STORED DATA Start Marker

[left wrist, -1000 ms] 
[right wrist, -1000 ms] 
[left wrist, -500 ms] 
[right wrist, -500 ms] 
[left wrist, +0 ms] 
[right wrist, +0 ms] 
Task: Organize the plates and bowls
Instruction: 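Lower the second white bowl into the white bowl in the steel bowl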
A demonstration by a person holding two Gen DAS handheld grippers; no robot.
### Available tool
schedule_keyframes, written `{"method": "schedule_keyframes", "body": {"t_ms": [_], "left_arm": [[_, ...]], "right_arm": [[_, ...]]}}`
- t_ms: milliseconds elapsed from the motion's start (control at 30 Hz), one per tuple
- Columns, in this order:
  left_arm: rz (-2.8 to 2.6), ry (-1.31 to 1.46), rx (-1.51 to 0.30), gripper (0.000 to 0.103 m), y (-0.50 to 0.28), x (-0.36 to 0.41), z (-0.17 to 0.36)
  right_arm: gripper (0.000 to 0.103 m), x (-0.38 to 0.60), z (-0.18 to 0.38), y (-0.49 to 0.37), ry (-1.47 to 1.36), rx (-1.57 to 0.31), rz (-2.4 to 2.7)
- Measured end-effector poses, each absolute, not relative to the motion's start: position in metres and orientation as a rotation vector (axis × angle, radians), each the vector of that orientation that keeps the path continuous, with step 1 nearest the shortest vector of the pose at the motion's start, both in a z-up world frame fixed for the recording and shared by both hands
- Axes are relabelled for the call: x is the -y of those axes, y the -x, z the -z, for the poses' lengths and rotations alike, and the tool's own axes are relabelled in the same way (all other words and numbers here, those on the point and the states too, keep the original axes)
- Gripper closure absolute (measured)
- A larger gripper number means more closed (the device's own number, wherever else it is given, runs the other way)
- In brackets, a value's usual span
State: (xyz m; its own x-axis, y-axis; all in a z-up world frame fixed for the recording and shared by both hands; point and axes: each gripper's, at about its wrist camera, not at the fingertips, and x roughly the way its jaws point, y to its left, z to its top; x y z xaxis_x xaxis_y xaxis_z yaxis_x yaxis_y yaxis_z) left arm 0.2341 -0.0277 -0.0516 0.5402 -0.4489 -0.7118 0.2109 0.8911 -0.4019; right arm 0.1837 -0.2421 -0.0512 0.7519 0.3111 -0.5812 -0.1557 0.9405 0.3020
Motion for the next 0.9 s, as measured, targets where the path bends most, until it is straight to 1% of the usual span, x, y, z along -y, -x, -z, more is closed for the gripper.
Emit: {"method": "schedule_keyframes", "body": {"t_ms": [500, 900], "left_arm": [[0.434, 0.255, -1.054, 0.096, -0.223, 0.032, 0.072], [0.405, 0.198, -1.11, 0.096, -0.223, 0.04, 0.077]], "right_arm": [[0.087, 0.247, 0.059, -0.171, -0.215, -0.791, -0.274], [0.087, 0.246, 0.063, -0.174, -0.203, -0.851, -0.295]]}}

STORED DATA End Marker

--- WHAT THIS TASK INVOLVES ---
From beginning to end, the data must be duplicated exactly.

--- YOUR SOLUTION ---
[left wrist, -1000 ms] 
[right wrist, -1000 ms] 
[left wrist, -500 ms] 
[right wrist, -500 ms] 
[left wrist, +0 ms] 
[right wrist, +0 ms] 
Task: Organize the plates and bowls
Instruction: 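Lower the second white bowl into the white bowl in the steel bowl
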A demonstration by a person holding two Gen DAS handheld grippers; no robot.
### Available tool
schedule_keyframes, written `{"method": "schedule_keyframes", "body": {"t_ms": [_], "left_arm": [[_, ...]], "right_arm": [[_, ...]]}}`
- t_ms: milliseconds elapsed from the motion's start (control at 30 Hz), one per tuple
- Columns, in this order:
  left_arm: rz (-2.8 to 2.6), ry (-1.31 to 1.46), rx (-1.51 to 0.30), gripper (0.000 to 0.103 m), y (-0.50 to 0.28), x (-0.36 to 0.41), z (-0.17 to 0.36)
  right_arm: gripper (0.000 to 0.103 m), x (-0.38 to 0.60), z (-0.18 to 0.38), y (-0.49 to 0.37), ry (-1.47 to 1.36), rx (-1.57 to 0.31), rz (-2.4 to 2.7)
- Measured end-effector poses, each absolute, not relative to the motion's start: position in metres and orientation as a rotation vector (axis × angle, radians), each the vector of that orientation that keeps the path continuous, with step 1 nearest the shortest vector of the pose at the motion's start, both in a z-up world frame fixed for the recording and shared by both hands
- Axes are relabelled for the call: x is the -y of those axes, y the -x, z the -z, for the poses' lengths and rotations alike, and the tool's own axes are relabelled in the same way (all other words and numbers here, those on the point and the states too, keep the original axes)
- Gripper closure absolute (measured)
- A larger gripper number means more closed (the device's own number, wherever else it is given, runs the other way)
- In brackets, a value's usual span
State: (xyz m; its own x-axis, y-axis; all in a z-up world frame fixed for the recording and shared by both hands; point and axes: each gripper's, at about its wrist camera, not at the fingertips, and x roughly the way its jaws point, y to its left, z to its top; x y z xaxis_x xaxis_y xaxis_z yaxis_x yaxis_y yaxis_z) left arm 0.2341 -0.0277 -0.0516 0.5402 -0.4489 -0.7118 0.2109 0.8911 -0.4019; right arm 0.1837 -0.2421 -0.0512 0.7519 0.3111 -0.5812 -0.1557 0.9405 0.3020
Motion for the next 0.9 s, as measured, targets where the path bends most, until it is straight to 1% of the usual span, x, y, z along -y, -x, -z, more is closed for the gripper.
Emit: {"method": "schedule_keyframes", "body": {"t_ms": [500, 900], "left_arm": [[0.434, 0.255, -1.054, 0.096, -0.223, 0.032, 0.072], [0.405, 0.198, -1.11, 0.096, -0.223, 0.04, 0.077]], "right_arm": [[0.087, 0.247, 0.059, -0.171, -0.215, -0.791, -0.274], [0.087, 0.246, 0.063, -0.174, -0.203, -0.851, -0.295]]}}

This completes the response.